Like Malka, Moishe is a controversial character and yet he too surprises us. Having finally found Esty, he takes her to a park that belonged to late native Jews. It is here that Moishe’s character is unveiled to reveal that he too is looking out for Esty in a big scary world. When the audience is bracing itself for the possibility that he might shoot her, it is a relief to see him walking away without hurting her, leaving Esty to decide her own future. Throughout the series, Moishe is a man with violent tendencies who has become the bearer of all things religious; seeing him detach and let go of his stronghold over Esty’s life is a deep relief.
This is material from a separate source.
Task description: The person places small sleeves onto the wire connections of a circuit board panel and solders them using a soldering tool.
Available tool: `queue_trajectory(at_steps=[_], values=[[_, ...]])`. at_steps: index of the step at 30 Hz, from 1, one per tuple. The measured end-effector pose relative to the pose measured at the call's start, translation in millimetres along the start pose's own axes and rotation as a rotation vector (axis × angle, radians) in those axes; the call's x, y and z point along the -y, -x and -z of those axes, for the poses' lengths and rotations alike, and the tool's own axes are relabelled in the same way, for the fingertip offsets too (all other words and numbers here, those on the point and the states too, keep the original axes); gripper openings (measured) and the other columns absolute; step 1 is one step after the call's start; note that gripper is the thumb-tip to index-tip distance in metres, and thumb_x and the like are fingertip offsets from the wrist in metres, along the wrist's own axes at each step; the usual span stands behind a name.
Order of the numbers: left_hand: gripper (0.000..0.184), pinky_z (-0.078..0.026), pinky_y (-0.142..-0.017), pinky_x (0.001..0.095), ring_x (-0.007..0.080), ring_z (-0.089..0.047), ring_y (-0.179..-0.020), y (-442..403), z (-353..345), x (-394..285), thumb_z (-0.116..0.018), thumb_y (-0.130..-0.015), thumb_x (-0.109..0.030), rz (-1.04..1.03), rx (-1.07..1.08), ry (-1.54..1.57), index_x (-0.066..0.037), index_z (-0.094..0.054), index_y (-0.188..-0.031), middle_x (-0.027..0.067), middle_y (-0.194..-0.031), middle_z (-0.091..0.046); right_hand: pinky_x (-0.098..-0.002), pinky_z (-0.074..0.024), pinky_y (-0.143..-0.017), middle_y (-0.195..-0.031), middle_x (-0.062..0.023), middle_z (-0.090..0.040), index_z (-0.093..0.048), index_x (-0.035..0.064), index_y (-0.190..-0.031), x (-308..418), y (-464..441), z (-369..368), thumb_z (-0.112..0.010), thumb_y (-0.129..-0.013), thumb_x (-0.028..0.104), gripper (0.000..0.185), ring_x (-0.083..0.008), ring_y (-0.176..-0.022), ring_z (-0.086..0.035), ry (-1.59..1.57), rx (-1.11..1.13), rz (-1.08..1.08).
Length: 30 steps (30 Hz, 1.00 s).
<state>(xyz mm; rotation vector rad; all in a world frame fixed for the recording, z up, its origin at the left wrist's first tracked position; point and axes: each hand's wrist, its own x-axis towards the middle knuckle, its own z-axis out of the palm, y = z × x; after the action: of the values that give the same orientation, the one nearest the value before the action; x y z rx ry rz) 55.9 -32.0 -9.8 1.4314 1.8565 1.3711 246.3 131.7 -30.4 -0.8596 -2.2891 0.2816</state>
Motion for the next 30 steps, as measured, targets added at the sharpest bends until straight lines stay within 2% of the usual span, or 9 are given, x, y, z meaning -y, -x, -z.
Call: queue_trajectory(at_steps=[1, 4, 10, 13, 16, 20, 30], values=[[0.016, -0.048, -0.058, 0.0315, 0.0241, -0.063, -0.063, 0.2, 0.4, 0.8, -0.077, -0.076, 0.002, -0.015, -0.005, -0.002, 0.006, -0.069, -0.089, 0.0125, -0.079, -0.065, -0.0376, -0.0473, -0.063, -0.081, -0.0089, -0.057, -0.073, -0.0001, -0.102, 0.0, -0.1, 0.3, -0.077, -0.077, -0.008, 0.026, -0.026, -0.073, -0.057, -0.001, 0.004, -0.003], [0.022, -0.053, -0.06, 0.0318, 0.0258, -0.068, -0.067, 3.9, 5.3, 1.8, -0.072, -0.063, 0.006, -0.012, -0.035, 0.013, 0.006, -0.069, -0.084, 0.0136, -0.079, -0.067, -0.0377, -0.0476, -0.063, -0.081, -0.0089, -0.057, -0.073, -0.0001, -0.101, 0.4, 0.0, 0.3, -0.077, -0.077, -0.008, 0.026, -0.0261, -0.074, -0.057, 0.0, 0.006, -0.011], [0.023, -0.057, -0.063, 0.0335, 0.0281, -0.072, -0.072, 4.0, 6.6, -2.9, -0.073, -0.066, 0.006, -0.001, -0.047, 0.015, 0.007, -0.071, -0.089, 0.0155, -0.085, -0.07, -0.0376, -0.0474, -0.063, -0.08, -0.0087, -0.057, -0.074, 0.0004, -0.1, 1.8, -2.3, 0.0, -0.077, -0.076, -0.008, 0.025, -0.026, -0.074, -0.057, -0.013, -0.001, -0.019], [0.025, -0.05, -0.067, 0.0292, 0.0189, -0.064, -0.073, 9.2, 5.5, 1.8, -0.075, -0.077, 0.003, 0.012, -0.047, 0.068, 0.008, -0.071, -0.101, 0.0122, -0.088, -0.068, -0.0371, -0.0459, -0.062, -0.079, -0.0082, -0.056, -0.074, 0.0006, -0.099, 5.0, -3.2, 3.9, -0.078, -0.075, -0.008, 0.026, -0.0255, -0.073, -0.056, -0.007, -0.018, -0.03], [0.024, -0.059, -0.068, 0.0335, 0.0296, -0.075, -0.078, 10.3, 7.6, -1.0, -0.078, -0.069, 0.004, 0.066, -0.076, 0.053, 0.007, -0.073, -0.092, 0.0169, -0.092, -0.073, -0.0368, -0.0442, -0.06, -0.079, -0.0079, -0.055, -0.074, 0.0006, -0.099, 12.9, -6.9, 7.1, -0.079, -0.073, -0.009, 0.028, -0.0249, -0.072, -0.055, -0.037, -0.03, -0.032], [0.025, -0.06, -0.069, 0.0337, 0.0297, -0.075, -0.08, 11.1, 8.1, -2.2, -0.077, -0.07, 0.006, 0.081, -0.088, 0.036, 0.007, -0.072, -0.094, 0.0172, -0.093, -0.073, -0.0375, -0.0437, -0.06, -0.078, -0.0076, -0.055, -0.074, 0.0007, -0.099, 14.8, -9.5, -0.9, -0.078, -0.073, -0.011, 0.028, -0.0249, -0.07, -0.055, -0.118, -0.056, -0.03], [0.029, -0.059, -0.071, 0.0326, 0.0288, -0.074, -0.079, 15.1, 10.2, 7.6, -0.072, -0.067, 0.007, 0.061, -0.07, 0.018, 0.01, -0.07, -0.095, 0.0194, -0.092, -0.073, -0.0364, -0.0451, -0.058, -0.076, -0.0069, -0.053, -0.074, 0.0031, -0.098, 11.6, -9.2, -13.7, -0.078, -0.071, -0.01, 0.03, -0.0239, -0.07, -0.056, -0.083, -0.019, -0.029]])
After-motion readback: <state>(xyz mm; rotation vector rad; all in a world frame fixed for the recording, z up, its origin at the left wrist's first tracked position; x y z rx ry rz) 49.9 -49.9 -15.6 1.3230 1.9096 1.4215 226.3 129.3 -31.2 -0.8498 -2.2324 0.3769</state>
This scene is important in that it reveals how complex individuals are; that they are more than just bodies of identities upholding superfluous laws.
Similarly, another unexpectedly tender scene appears when Yanky breaks down (even though earlier he has asked Esty for a divorce because she fails to conceive a child). Seeing him lose himself while severing his peyote (longish side locks worn by Orthodox Jewish men in observance of the Torah) in the last scene is by far the softest expression of masculine vulnerability. The audience can’t help but sympathize with him because he is, after all, a product of patriarchy and hyper-masculinity. It is apparent, here, that he did, in some way, love Etsy, perhaps as a partner, friend or a companion, away from the restraints of institutionalized monogamy.
Eventually it is revealed that it is her piano teacher, Vivian (Laura Beckner), who helps Esty escape the community. Here, the teacher manages to hint towards her secular beliefs when she says, “This is America Esty, you can make your own decisions, their power is just in your head”. It is in this moment that we realize the prejudiced restrictions of organized community. It is also a timely reminder that in times of distress we should offer whatever little we have to people who do not. While the show criticizes the Hasidic community for its orthodox practices, it situates its individual characters far away from the constraints of religion, society and culture. This is to say that while caught up in numerous folds of duty, these individuals still exhibit their true humanity even if it means going against their religion. By doing so, the show perhaps leaves it up to us to detach the inherent orthodoxy that might come to define individuals from their true selves. In this, we see real people as they are too.
Unorthodox is available to watch on Netflix now.